**YOUR INSTRUCTIONS:** Please repeat the whole listing exactly, but leave out any picture it holds.

++++

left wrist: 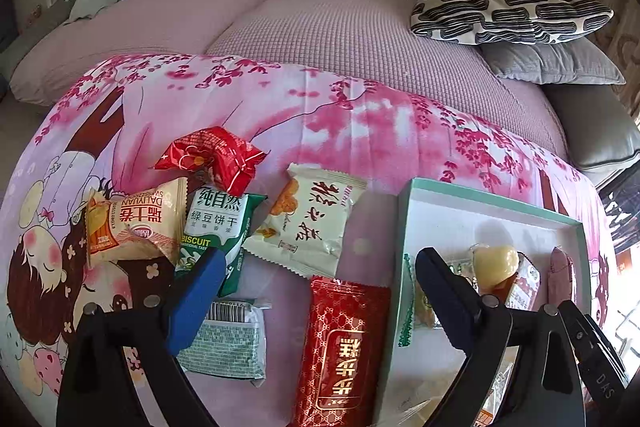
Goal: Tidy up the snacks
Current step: 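Withdraw both open tools from the tray back toward the snack pile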
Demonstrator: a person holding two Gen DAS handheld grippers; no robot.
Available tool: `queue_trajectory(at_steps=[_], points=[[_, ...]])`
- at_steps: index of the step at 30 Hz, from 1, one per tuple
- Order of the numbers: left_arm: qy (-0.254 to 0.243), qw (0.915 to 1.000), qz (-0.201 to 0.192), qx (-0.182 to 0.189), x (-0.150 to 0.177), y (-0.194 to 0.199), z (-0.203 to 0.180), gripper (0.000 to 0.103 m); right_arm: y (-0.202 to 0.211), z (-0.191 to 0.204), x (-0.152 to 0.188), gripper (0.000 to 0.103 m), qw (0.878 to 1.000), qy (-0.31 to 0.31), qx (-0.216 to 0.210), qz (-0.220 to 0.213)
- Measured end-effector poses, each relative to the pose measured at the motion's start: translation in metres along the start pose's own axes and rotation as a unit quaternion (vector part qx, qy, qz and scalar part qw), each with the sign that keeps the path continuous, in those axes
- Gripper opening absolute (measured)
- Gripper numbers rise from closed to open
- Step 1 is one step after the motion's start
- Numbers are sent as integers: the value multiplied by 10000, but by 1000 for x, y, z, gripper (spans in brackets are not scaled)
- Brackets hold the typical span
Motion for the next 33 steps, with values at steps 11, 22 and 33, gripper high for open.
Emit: queue_trajectory(at_steps=[11, 22, 33], points=[[159, 9998, 62, -130, 9, -5, 13, 96, 1, 1, 1, 103, 9998, 124, 150, -82], [245, 9990, -360, -115, 23, 15, 37, 96, 13, 20, 8, 103, 9984, 511, 54, -227], [66, 9967, -735, -335, 34, 49, 54, 96, 26, 45, 15, 103, 9975, 643, -59, -271]])
Point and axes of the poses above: each gripper's, at about its wrist camera, not at the fingertips, and y roughly against the way its jaws point, z to its left, x to its underside, the point moved 1 cm from there along -y, roughly the way its jaws point, and after that the axes turned 9 degrees about z, right-handed, at the moved point
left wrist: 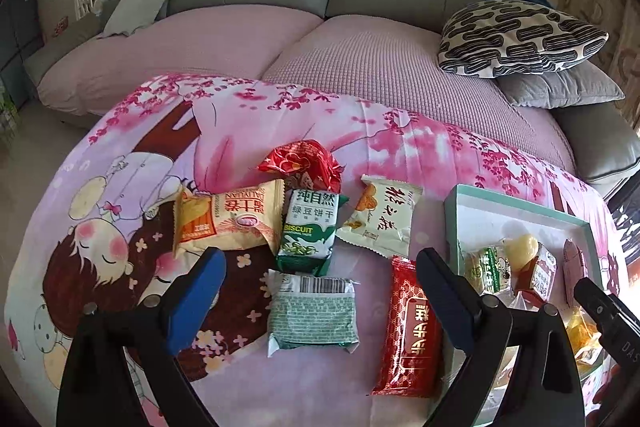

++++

**ANSWER AREA:**
left wrist: 
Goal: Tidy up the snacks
Current step: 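Withdraw both open tools from the tray back toward the snack pile
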Demonstrator: a person holding two Gen DAS handheld grippers; no robot.
Available tool: `queue_trajectory(at_steps=[_], points=[[_, ...]])`
- at_steps: index of the step at 30 Hz, from 1, one per tuple
- Order of the numbers: left_arm: qy (-0.254 to 0.243), qw (0.915 to 1.000), qz (-0.201 to 0.192), qx (-0.182 to 0.189), x (-0.150 to 0.177), y (-0.194 to 0.199), z (-0.203 to 0.180), gripper (0.000 to 0.103 m); right_arm: y (-0.202 to 0.211), z (-0.191 to 0.204), x (-0.152 to 0.188), gripper (0.000 to 0.103 m), qw (0.878 to 1.000), qy (-0.31 to 0.31), qx (-0.216 to 0.210), qz (-0.220 to 0.213)
- Measured end-effector poses, each relative to the pose measured at the motion's start: translation in metres along the start pose's own axes and rotation as a unit quaternion (vector part qx, qy, qz and scalar part qw), each with the sign that keeps the path continuous, in those axes
- Gripper opening absolute (measured)
- Gripper numbers rise from closed to open
- Step 1 is one step after the motion's start
- Numbers are sent as integers: the value multiplied by 10000, but by 1000 for x, y, z, gripper (spans in brackets are not scaled)
- Brackets hold the typical span
Motion for the next 33 steps, with values at steps 11, 22 and 33, gripper high for open.
Emit: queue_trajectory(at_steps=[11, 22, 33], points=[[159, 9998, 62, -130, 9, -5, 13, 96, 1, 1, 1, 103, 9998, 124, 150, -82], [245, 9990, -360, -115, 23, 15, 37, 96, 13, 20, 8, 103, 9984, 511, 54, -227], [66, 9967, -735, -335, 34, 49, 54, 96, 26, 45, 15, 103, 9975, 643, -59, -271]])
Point and axes of the poses above: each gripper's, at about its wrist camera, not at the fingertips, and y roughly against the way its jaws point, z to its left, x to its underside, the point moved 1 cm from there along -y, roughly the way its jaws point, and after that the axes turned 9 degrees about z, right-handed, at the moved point
left wrist: 

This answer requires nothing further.